Jack Welch, ex-CEO of GE, slams unions and labor rights by comparing unionized workers to IRS employees in his Business Week column. A great strategy from the Right to make average Americans hate labor rights even more by associating them with everyone's favorite: the IRS.
Jack preaches of the evils of allowing people the option of negotiating with the power of a group:
...the IRS touches so many people. And its inability to change due to lack of differentiation may soon become a much wider problem.
Why? The answer is the Employee Free Choice Act, proposed legislation that aims to remove the secret ballot from organized labor elections, which could foster union-building.
The Right overwhelms any beliefs in allowing democracy at work. For example, Boeing employees now on strike are portrayed as overpaid in the Seattle market. Is it that Boeing workers are overpaid, or are other workers that can't negotiate as a group underpaid? Since the latter employees compete in a global market including exploited workers in the third world, they are underpaid.
(more over the fold)
In 2007, the last time this legislation was politically alive, it passed the House but stalled in the Senate. Come January, there may be a new configuration on Capitol Hill, and the stall would likely shift into "full steam ahead." If so, companies large and small might face a wave of unionization efforts. And in short order, they might also be faced with the same limitations that constrain your employer. The IRS's hobbling lack of differentiation would no longer be the exception; it could be the rule.
http://www.businessweek.com/...
Jack parrots misinformation about the EFCA that is widely spread by far right groups. The Employee Free Choice Act does not aim to remove union secret ballot elections at all.

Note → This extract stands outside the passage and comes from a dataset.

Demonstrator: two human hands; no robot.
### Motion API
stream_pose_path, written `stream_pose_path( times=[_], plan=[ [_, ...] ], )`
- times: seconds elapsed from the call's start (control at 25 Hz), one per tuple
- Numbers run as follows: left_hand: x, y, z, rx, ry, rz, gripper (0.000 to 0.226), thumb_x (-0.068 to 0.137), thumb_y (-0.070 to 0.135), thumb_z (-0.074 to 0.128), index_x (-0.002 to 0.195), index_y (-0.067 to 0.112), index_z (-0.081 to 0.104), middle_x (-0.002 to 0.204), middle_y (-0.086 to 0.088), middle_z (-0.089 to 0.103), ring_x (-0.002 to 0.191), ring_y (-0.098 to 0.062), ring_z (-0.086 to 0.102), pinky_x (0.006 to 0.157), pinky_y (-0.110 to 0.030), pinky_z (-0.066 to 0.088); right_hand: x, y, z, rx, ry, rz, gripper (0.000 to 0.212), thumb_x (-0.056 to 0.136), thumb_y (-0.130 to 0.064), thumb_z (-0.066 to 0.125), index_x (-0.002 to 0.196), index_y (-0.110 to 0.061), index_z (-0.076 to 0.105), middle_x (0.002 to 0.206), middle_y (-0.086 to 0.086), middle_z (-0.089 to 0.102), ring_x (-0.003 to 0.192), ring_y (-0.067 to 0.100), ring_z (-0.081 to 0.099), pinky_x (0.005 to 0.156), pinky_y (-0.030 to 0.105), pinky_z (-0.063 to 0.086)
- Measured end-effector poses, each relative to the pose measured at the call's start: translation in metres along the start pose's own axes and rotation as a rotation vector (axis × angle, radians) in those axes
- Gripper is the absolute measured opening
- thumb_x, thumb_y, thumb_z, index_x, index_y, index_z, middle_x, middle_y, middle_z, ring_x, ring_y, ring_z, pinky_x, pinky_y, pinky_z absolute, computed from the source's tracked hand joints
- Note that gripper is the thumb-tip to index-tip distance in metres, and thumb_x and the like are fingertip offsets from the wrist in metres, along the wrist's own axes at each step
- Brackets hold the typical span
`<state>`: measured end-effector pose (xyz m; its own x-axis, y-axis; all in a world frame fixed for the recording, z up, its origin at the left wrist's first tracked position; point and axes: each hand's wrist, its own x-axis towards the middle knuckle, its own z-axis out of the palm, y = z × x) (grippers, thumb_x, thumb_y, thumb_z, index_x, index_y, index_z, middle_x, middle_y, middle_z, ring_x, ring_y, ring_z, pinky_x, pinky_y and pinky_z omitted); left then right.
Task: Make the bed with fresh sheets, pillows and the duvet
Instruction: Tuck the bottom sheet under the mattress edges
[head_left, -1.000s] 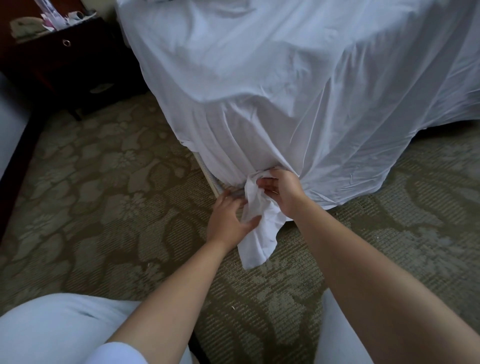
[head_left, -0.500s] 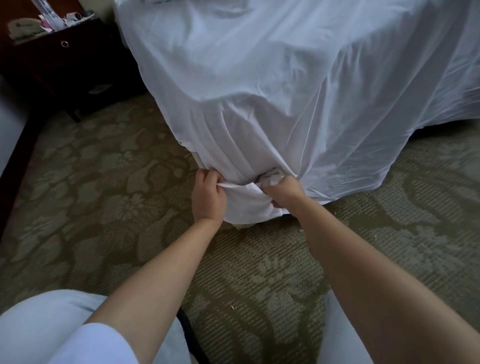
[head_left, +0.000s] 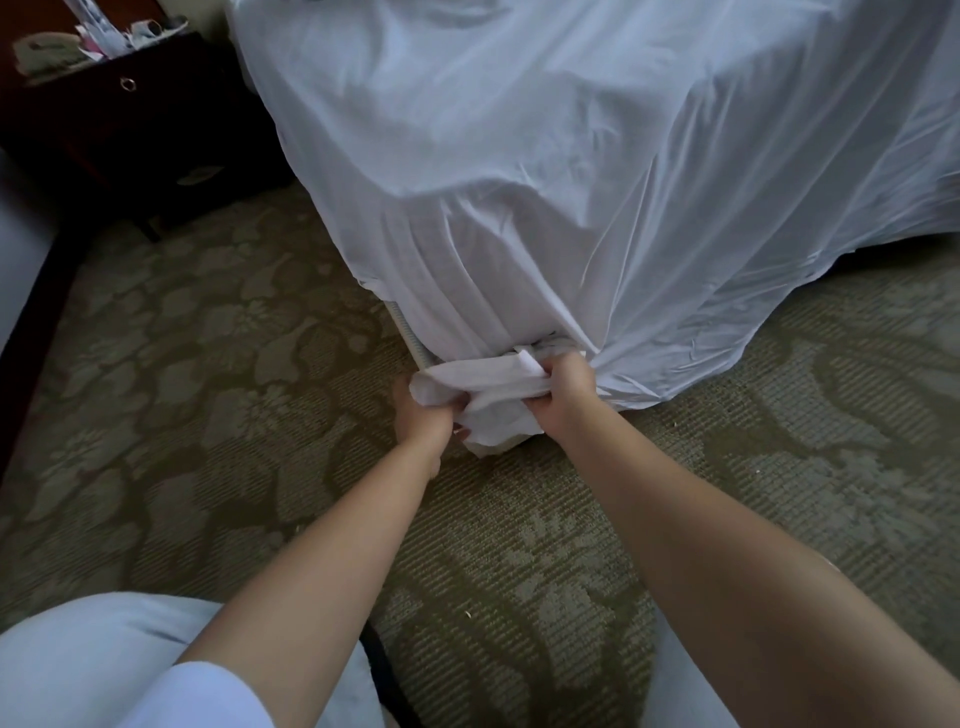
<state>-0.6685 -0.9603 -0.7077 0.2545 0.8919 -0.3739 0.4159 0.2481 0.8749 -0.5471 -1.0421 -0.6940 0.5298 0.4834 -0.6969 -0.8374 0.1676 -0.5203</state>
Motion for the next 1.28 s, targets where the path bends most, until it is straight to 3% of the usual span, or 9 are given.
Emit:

The process of employees petitioning for a union is very similar to the petition process that citizens use to put an initiative on the general ballot. In the case of a ballot initiative, the signatures of 5% of voters must be collected to hold an election. For a union, 30% of the employees must petition for representation by a union before a secret ballot election is held. When a clear majority of employees signs a petition seeking representation, a union can request to be recognized.
Now some would consider that if a majority has already not-so-secretly signed a petition requesting representation to negotiate as a group then holding a secret ballot election is redundant and unnecessary. Indeed, for many decades the National Labor Relations Board took this approach and recognized unions that were organized by majority card check signature petitions. Only in the case of illegal coercion was a secret ballot process required.

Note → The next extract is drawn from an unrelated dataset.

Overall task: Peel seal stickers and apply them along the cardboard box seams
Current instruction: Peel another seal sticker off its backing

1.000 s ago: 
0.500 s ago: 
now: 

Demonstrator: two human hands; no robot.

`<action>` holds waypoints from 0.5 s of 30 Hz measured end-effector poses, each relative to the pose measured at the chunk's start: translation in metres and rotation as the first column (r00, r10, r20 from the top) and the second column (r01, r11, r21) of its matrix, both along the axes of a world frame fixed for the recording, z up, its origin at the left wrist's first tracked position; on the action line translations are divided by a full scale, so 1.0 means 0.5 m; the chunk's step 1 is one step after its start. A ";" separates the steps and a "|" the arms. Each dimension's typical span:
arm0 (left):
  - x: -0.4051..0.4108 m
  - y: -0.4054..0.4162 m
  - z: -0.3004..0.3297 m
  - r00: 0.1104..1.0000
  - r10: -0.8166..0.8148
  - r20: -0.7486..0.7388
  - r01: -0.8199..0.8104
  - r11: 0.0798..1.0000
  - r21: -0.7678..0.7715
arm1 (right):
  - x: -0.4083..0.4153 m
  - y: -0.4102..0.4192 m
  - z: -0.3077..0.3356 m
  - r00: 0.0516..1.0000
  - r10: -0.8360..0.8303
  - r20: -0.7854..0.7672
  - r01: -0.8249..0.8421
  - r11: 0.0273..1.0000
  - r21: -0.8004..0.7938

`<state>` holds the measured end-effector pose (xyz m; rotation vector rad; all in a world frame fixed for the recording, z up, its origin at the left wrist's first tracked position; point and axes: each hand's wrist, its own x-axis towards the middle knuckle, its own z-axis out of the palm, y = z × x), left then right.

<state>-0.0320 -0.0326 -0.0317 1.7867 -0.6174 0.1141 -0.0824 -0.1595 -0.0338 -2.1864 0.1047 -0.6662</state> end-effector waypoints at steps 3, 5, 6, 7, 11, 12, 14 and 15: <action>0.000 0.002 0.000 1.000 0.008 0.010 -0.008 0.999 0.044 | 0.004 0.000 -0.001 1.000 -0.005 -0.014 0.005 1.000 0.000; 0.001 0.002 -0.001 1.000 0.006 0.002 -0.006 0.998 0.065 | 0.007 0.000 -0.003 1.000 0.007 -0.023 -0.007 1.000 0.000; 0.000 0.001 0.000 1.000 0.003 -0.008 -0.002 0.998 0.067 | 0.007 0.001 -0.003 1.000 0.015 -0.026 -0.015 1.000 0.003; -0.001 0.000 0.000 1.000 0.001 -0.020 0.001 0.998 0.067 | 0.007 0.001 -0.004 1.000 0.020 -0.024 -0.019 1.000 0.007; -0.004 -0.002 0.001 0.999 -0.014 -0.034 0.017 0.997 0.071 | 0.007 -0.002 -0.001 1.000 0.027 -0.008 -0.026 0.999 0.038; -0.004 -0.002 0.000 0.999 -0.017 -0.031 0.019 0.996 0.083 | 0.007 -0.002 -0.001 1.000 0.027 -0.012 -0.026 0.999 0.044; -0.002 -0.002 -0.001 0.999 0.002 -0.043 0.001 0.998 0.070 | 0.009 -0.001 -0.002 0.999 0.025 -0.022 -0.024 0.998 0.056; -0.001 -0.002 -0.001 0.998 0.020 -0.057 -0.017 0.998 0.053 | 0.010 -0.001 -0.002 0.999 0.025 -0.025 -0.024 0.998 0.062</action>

However, in 1966 the NLRB abandoned this common sense approach and let employers challenge majority card check elected unions even if no fraud or other illegal activity was suspected. This added significant delays to the process and taxpayer expense, however it allowed large employers to fire any union supporters. The penalty for these illegal firings and other forms of intimidation was nothing, and they became commonplace for unethical large employers that wanted to keep their cost of labor artificially low.
Contrary to Jack Welch's assertions, the Employee Free Choice Act does not eliminate secret ballot elections. When 30% of employees petition for union representation an election is held. When a clear majority of legally collected signatures petitioning for union representation, the NLRB uses their old process and recognizes the union.
Now Americans may not believe in Labor Rights when only government employees or a small minority of Americans still have them. It is clearly unfair that only employees in unions that were organized generations ago have the right to negotiate with the power of the group. However, that is an arguement to enact the Employee Free Choice Act to give all Americans the right to choose to organize when labor-management relationships shift too far on the side of management. Only a small sliver of Americans enjoying labor rights might be an arguement to eliminate all labor rights so that we can compete head-to-head with employers in the third world, but we should also be prepared to set the old and infirm in the woods for the wolves when they have out lived their usefulness. But that's not where I want America to lead. Jack Welch might.